But the illusion of this desire always appeared as Twilight felt the ‘loneliness’ beginning to manifest inside her. It was more a sensation of her body than anything mental—while she was aware of the yearning for companionship—and, more than that, to simply feel wanted, to feel like a pivotal part of the uncaring tempest that forced ponies through their mundane and dreary lives. She wanted another pony to make her feel like this—and though she and her friends had saved the world and cemented their place in the destiny of an entire nation, Twilight still felt like a pebble at the bottom of an infinite pool. She felt as though no matter how many ponies she was surrounded with, the truth of her perception would never let her escape the feeling that she was well and truly abandoned in the middle of an existential nightmare.

Twilight wanted so many things her brain was incapable of co-rationalizing them. She wanted an intellectual companionship, somepony she could discuss the theories of magic with, great works of Equestrian literature and other fascinating ephemera of life as an intellectual. Twilight wanted physical companionship, so crass and base she always treated it as a non-entity, until she felt the tug of it at night, when she curled into herself and yearned for something more than the various flickers of magic she’d adapted over the years to caress the parts of her that were made to be caressed. Twilight wanted anything to take her away from the feeling that life was a gradually expiring reservoir of sand, and she was only a ghost in the hourglass until she really, truly mattered to somepony else. Until somepony else mattered to her that way. And that was all.

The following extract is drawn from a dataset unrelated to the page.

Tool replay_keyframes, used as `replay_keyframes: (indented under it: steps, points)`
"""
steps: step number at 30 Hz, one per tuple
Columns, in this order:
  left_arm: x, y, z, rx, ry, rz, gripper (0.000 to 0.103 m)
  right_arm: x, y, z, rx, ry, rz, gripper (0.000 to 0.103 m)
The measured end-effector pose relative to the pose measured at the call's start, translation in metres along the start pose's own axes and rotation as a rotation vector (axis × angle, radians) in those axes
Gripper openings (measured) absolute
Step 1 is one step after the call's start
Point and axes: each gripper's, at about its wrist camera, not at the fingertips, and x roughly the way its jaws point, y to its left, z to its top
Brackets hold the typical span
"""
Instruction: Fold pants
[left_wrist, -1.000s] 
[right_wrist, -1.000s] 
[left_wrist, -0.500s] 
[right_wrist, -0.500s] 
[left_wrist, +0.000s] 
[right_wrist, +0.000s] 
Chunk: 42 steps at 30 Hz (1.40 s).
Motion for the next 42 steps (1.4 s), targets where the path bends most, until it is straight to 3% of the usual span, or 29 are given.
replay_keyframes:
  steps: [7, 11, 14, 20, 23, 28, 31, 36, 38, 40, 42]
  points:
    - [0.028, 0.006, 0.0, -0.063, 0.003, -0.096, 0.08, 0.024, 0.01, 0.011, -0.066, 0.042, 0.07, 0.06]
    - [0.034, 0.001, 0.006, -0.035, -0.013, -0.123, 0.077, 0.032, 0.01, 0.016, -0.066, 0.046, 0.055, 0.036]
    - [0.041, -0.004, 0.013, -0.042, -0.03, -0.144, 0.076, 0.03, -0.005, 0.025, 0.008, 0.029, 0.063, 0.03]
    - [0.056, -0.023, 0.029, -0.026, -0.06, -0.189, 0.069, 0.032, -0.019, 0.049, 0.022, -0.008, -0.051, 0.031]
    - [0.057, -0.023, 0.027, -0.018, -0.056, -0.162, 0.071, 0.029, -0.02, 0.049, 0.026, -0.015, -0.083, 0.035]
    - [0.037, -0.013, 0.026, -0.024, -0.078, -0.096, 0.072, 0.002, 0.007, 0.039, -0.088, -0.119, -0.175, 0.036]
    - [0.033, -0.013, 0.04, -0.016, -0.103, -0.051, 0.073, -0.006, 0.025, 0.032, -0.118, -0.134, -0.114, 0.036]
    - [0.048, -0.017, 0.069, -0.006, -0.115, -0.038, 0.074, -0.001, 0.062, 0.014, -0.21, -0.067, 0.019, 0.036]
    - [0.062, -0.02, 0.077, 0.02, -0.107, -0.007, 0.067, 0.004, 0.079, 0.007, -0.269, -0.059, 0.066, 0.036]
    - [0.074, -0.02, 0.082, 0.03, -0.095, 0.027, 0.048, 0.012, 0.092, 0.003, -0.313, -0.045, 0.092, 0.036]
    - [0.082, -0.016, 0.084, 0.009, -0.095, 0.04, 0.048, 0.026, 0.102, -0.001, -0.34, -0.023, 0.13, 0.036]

Getting out of bed was impossible. The sky outside was a mirror of Twilight’s empty heart. The second she left her room, she would die. Twilight knew this was true and it seemed to her both logical and self-evident.

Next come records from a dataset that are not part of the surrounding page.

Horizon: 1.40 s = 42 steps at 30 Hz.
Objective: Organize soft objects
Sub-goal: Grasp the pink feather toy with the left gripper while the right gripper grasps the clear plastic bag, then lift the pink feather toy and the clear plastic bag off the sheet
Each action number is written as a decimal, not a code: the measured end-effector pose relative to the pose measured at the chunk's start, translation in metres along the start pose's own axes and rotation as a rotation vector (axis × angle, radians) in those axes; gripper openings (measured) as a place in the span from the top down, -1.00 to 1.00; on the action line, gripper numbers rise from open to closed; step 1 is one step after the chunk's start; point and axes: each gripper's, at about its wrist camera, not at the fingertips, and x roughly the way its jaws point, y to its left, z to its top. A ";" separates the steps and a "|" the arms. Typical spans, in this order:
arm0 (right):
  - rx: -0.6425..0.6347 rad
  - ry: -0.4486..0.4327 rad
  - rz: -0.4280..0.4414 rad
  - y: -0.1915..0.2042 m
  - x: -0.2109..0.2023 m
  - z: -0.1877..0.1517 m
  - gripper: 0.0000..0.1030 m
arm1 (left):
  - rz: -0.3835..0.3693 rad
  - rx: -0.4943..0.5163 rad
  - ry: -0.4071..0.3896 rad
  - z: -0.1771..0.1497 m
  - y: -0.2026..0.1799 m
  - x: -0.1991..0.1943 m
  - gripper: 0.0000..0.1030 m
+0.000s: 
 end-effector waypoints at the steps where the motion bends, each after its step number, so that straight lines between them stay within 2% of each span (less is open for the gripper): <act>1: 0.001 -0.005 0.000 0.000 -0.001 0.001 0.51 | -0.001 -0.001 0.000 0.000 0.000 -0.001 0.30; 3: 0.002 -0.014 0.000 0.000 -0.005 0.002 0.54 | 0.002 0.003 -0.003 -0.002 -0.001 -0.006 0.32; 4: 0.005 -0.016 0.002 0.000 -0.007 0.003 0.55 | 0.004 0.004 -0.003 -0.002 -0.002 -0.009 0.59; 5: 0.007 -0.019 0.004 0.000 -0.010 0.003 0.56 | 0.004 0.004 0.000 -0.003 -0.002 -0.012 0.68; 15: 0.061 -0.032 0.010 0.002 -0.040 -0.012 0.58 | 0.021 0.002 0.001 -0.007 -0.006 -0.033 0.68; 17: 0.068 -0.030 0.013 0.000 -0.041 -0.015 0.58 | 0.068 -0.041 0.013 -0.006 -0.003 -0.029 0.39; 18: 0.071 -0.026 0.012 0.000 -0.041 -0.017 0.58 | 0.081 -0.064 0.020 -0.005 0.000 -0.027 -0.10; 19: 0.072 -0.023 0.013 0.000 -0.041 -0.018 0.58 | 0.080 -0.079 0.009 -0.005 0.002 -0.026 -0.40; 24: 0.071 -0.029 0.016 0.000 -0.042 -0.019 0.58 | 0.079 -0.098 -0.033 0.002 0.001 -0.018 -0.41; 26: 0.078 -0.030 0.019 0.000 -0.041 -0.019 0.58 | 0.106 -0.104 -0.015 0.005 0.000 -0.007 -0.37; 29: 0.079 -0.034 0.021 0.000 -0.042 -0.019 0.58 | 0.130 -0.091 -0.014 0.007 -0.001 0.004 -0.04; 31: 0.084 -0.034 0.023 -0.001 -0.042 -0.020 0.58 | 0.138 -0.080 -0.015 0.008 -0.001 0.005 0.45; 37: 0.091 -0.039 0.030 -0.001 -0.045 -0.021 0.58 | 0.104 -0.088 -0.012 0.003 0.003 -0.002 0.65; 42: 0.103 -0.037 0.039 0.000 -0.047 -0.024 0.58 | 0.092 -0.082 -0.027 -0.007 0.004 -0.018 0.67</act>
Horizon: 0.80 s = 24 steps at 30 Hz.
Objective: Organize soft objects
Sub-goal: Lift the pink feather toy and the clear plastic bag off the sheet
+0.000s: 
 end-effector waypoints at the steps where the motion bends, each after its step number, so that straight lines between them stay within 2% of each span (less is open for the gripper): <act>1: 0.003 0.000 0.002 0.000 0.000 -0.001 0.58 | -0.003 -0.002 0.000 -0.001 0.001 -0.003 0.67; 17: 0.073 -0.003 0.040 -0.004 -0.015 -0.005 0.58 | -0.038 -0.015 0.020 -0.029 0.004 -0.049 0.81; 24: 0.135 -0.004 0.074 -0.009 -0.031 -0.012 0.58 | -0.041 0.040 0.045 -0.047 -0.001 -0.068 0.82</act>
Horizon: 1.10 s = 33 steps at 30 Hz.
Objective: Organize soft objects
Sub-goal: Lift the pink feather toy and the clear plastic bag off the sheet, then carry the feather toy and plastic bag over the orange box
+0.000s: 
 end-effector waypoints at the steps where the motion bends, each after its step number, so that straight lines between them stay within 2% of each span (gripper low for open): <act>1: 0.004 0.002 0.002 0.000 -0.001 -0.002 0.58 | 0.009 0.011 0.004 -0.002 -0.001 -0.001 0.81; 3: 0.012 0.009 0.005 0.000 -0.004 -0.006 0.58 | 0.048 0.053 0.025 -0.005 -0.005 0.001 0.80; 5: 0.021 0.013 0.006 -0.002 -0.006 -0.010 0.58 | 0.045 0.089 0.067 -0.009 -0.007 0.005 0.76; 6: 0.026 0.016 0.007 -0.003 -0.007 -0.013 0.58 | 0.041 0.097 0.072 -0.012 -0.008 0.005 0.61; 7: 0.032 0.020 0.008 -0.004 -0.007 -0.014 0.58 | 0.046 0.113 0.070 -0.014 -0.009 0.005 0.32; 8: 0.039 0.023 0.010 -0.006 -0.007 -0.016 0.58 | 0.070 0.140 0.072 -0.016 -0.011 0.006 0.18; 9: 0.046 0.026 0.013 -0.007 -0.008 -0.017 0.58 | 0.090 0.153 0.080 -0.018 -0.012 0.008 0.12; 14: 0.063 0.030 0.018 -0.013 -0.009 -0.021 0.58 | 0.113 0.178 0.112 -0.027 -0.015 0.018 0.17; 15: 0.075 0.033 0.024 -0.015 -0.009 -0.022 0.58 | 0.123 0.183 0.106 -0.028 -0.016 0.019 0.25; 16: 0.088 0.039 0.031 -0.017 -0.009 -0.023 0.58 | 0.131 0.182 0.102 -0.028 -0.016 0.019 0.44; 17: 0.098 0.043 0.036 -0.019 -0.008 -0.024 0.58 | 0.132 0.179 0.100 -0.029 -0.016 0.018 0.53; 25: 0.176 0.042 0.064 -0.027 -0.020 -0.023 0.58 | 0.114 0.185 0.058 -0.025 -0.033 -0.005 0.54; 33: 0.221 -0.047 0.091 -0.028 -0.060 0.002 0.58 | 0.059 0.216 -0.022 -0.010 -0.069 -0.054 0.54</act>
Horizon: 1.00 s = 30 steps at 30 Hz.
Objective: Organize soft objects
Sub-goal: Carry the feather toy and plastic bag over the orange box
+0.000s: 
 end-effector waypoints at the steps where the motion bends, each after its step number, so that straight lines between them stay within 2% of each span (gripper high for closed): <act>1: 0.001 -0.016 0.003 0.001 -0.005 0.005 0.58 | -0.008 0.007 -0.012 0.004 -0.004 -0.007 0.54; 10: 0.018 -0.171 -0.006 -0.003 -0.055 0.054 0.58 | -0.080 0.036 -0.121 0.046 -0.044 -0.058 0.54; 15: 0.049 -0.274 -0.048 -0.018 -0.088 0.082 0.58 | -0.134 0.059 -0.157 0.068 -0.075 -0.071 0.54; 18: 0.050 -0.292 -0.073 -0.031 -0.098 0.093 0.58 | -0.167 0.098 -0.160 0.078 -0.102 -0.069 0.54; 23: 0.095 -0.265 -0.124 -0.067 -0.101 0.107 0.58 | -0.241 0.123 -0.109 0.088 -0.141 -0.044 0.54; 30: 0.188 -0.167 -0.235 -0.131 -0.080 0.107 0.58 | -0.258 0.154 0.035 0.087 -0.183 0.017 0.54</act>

Spike didn’t seem to know what to do when Twilight got this lonely, but luckily he was young and easily directed, and therefore could be sent away and/or coerced into not informing Twilight Sparkle’s friends that she’d been crying for seven hours straight and could not be compelled to utter a single world not tinged by the guttural wrack of her continued sobbing.

After a while, you began to suspect the feeling must be fraudulent. Twilight lie in her room and clenched her pillow and retraced the steps of her rationalization. Essentially, because she was incapable of experiencing anything but the feeling of her entire essence being a gash in the permanence of emotional relevance, Twilight had concluded at various points that this single-state manner of experiencing the world must not yield correct observational data. Which meant Twilight’s perception was not one to be trusted. Which meant decisions were all to be questioned.

This was the path down one spire of doubt. Twilight sniffed hard and tasted the several hours residue of salty liquid and mucus that had built up in her sinuses.

The problem was that Twilight was rational[7]. She knew that flood of neurochemical antagonism that caused her to coast comatose through whole days must be something shared in the world, perhaps even to manageable degrees, and so there would be commonality and answers and hope and Twilight wanted to believe in all of those things.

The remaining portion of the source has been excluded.